“What a relief it is to be freed from chignon, extra braids, fizzes, rats, mice, combs, pins, etc., etc.,” declared Dr. Mary Edwards Walker (1832-1919), feminist, abolitionist, prohibitionist, surgeon, prisoner of war, the only woman to win the Medal of Honor, and cross-dresser. An advocate of Amelia Bloomer’s dress reform in the 1850s, Mary Walker wore trousers on the battlefields in the 1860s and, in her later years, the evening dress of the early twentieth century male. Including the tall silk hat.
In her essay on the “blessings in disguise” of cross-dressing for female modernists, Susan Gubar introduces us to Dr. Walker, who was proud of having been swapped “man for man” with a Confederate soldier at a prisoner exchange. Walker’s writing on the liberation inherent in getting rid of the bondage of Victorian women’s clothing helps set the stage for the women at the forefront of what was once thought of as the exclusively male movement: Modernism. (“Stage” isn’t just a cliché here, since clothing is the costume of the performance of gender.)
Women like Gertrude Stein, Romaine Brooks, Frida Kahlo, Radclyffe Hall, Djuna Barnes, Vita Sackville-West, H.D., and others took all it a step further than “tom boys” of an earlier era, like Willa (“Willie”) Cather, who liked to wear trousers and a Civil War cap when young. The women of the early twentieth century, were, as Guber notes, making “a travesty of sexual signs.”

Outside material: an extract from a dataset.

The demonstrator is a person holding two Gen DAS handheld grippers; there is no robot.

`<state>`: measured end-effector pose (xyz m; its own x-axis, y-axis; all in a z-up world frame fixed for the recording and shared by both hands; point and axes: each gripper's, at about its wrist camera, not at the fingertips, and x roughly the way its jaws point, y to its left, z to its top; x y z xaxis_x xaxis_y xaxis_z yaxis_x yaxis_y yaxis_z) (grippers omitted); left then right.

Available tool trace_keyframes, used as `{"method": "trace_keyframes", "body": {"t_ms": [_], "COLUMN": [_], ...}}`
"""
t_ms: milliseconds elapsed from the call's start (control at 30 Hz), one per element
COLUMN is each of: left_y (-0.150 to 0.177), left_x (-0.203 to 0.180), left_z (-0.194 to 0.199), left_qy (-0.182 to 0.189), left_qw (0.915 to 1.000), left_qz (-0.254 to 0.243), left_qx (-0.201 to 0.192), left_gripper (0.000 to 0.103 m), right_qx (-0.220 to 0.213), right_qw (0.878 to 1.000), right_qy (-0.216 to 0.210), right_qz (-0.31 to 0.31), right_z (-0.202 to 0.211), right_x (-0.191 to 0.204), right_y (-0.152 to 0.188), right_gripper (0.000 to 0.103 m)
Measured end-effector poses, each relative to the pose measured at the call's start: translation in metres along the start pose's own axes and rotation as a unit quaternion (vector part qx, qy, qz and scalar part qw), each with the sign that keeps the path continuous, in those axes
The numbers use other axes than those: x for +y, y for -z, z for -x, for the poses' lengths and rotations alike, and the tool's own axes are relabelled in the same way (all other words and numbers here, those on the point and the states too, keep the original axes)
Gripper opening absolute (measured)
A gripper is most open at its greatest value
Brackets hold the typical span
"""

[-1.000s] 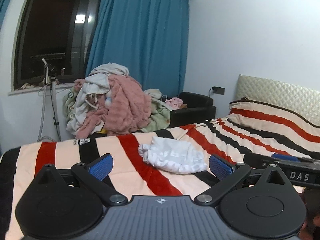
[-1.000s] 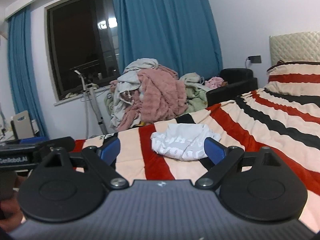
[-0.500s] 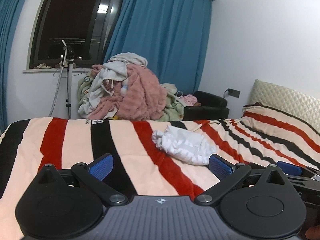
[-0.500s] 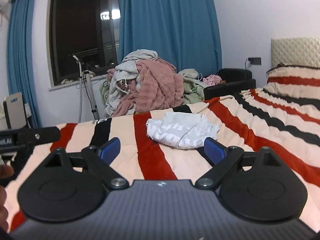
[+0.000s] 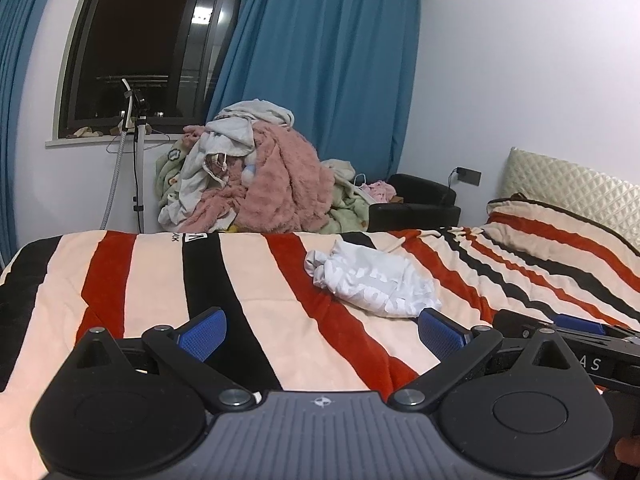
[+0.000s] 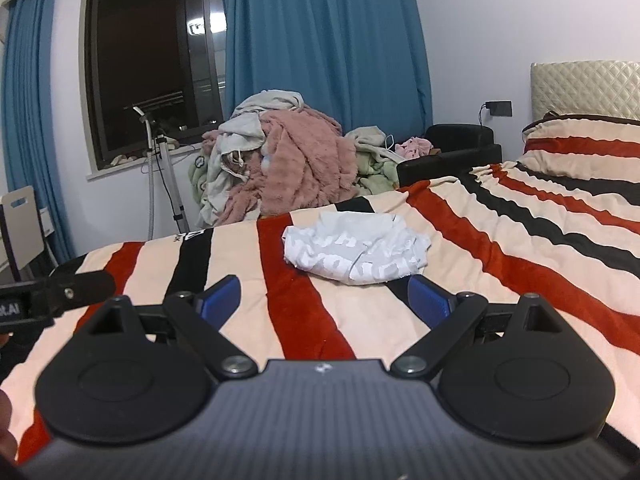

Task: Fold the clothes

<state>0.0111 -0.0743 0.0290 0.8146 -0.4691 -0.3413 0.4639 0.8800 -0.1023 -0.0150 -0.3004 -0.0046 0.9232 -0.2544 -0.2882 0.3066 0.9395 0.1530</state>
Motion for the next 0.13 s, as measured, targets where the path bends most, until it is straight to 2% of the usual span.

Gubar points out that women in masculine garb could be thought of as women warriors, while men in women’s clothing were considered emasculated, ridiculous, or psychopathic. Women cross-dressers could be “self-divided, brooding, Byronic figures” but “for women the inversion of cross-dressing is not always or even primarily erotic.” But, noting the appeal of Sarah Bernhardt and Marlene Dietrich, “clearly such seductive cross-dressers can function as sex symbols for men, reflecting masculine attitudes that range from an attempt to eroticize (and thereby posses) the independent woman to only slightly submerged homosexual fantasies.”
Female Modernists “tended to be more extreme both in actually playing the male role and their reaction against such camouflaging” as male pseudonyms. Gubar cites the male names used by the Brontes, Mary Ann Evans, and Olive Schreiner, among others, here. The moderns “exploited transvestism only initially to in-vest the traditional forms of patriarchy with authority, for ultimately such artists di-vest conventional forms of legitimacy.”
Nearly a century after the Great War put a defiant end to the nineteenth century, women in trousers are mainstream, an illustration of the radical becoming conventional.